Wien – "Schade, dass ihr keinen ethnischen Konflikt hattet. Sonst hätte euch die EU eine Mitgliedschaft angeboten." Für den Politologen Taras Kuzio von der George-Washington-Universität ist dies das zentrale Signal der EU an Kiew. Anders sei es nicht zu verstehen, dass den Westbalkan-Ländern eine EU-Mitgliedschaft in Aussicht gestellt, der Ukraine aber eine Beitrittsperspektive verweigert werde.

Ein Widerspruch der europäischen Politik, der sich in der Ukraine nach Ansicht des Experten fatal auswirken könnte: Um schwierige Reformen durchzuführen – etwa bei der Konsolidierung der parlamentarischen Demokratie und der Marktwirtschaft sowie beim Kampf gegen die Korruption –, brauche es eine "externe Karotte".

Das zeige die Erfahrung in Osteuropa und der Türkei, sagte Kuzio im Gespräch mit dem STANDARD. Notwendig sei daher "eine Art Formel", die Kiew langfristig eine offene Tür zeige. Sonst drohe auch eine Schwächung der reformorientierten Kräfte, etwa bei den Präsidentenwahlen 2009.

In der Ukraine selbst ist das Ziel des EU-Beitritts unumstritten – zur Zerreißprobe könnte hingegen die angestrebte Nato-Mitgliedschaft werden, glaubt Dmitri Trenin vom Carnegie-Zentrum in Moskau. Wie Kuzio und weitere Experten wird er heute, Donnerstag, bei der Konferenz "Die Schlacht um die Ukraine" des Österreichischen Instituts für Internationale Politik (OIIP) und der Marshall Foundation über den Einfluss der EU, der USA und Russlands auf die ehemalige Sowjet-Republik diskutieren.

Russland erkenne die Unabhängigkeit der Ukraine grundsätzlich an, betont Trenin – die Krise um die Gaspreise zwischen Moskau und Kiew Anfang des Jahres habe dies deutlich gezeigt. Ein Beitritt zu dem als anti-russisch angesehenen transatlantischen Militärbündnis hingegen könnte eine "massive russischen Intervention" provozieren mit dem Ziel, die Mitgliedschaft zu verhindern.
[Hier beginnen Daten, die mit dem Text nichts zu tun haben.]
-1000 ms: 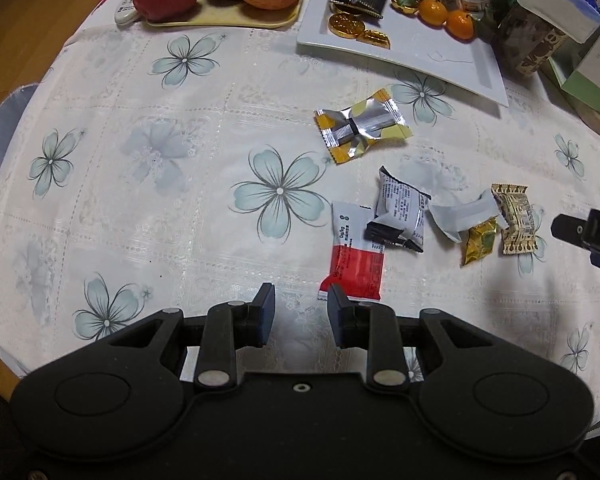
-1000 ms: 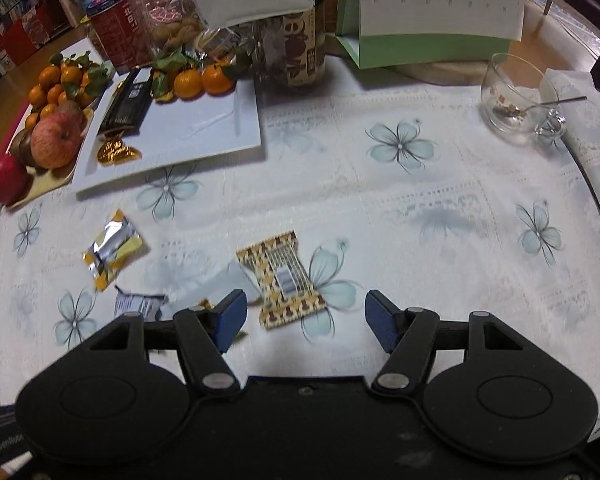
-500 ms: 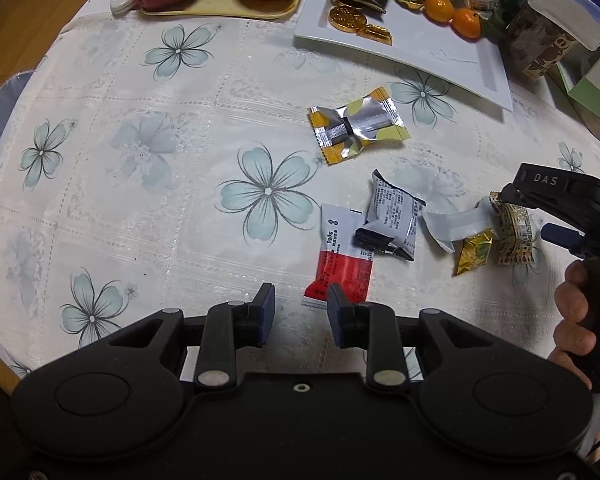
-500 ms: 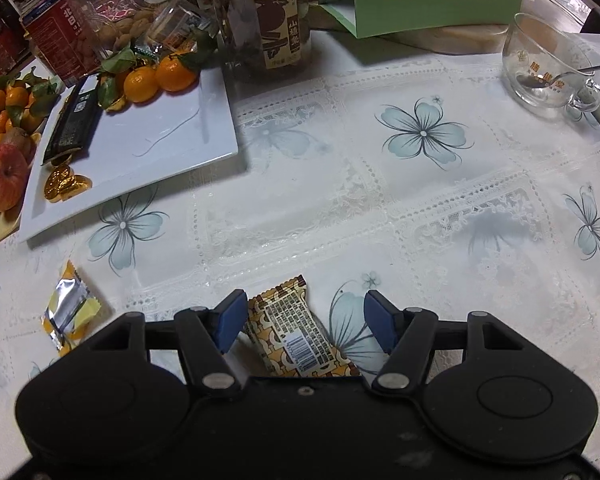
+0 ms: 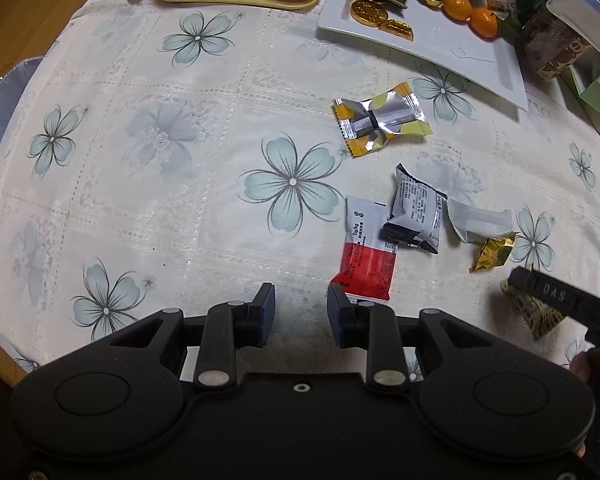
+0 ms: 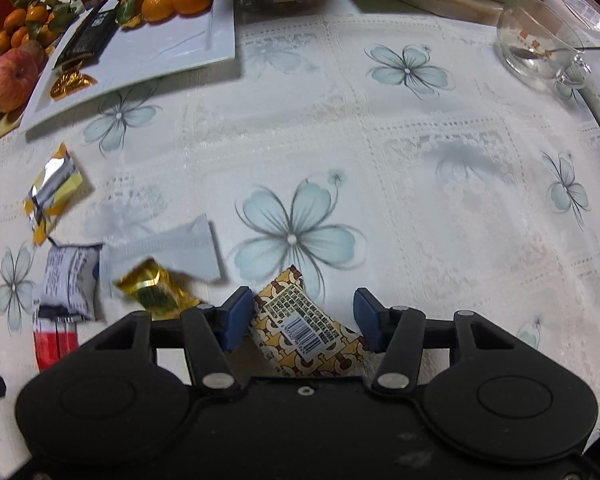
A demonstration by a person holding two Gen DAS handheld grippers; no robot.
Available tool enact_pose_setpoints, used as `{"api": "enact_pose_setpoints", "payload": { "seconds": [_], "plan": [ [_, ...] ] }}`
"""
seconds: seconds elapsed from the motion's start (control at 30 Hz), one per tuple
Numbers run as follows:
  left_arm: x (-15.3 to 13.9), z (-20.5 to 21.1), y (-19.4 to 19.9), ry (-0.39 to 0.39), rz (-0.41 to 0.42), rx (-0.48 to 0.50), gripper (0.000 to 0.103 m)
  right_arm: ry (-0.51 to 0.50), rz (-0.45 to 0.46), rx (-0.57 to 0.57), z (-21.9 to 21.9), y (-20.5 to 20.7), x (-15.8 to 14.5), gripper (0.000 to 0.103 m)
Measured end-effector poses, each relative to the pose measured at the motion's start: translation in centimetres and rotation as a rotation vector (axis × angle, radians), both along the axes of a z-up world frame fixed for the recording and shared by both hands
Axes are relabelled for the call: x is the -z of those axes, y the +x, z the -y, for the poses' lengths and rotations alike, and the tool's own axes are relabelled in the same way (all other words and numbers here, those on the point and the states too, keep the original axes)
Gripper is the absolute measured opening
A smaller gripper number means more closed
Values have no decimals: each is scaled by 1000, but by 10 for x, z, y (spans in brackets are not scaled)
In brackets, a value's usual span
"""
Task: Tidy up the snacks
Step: 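Grasp the red-and-white packet with the left tool while the right tool approaches the gold candy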
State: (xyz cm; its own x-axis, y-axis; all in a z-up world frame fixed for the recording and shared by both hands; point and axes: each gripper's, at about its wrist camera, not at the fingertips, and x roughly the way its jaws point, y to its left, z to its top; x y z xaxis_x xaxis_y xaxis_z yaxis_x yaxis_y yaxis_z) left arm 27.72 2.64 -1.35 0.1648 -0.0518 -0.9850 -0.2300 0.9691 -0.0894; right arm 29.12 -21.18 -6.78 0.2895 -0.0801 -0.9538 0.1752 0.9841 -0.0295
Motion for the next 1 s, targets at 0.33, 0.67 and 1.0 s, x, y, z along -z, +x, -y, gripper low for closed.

Diejenigen in Russland, die eine Nato-Mitgliedschaft der Ukraine "als Übertretung der roten Linie sehen", seien in den obersten Rängen der russischen Politik stark vertreten, betont der Experte.

Sie würden dann etwa jene politischen Kräfte in der Ukraine unterstützen, die einen Nato- Beitritt ablehnen. Dazu gehört vor allem die "Partei der Regionen" von Ex-Ministerpräsident Viktor Janukowitsch, der im Herbst 2004 die Präsidentenwahlen gegen das heutige Staatsoberhaupt Viktor Juschtschenko verloren, bei den Parlamentswahlen im März aber die meisten Stimmen bekommen hatte.

Da die Mehrheit der Ukrainer eine Nato-Mitgliedschaft nicht befürworte, seien "weit reichende Spannungen" vorprogrammiert, welche die Spaltung des Landes in Befürworter und Gegner der Westintegration vertiefen und den notwendigen Reformprozess überlagern würden, glaubt Trenin. Zumal die Ukraine auch zwei Monate nach den Wahlen noch keine Regierung hat und die zukünftige Führung wenig stabil sein werde.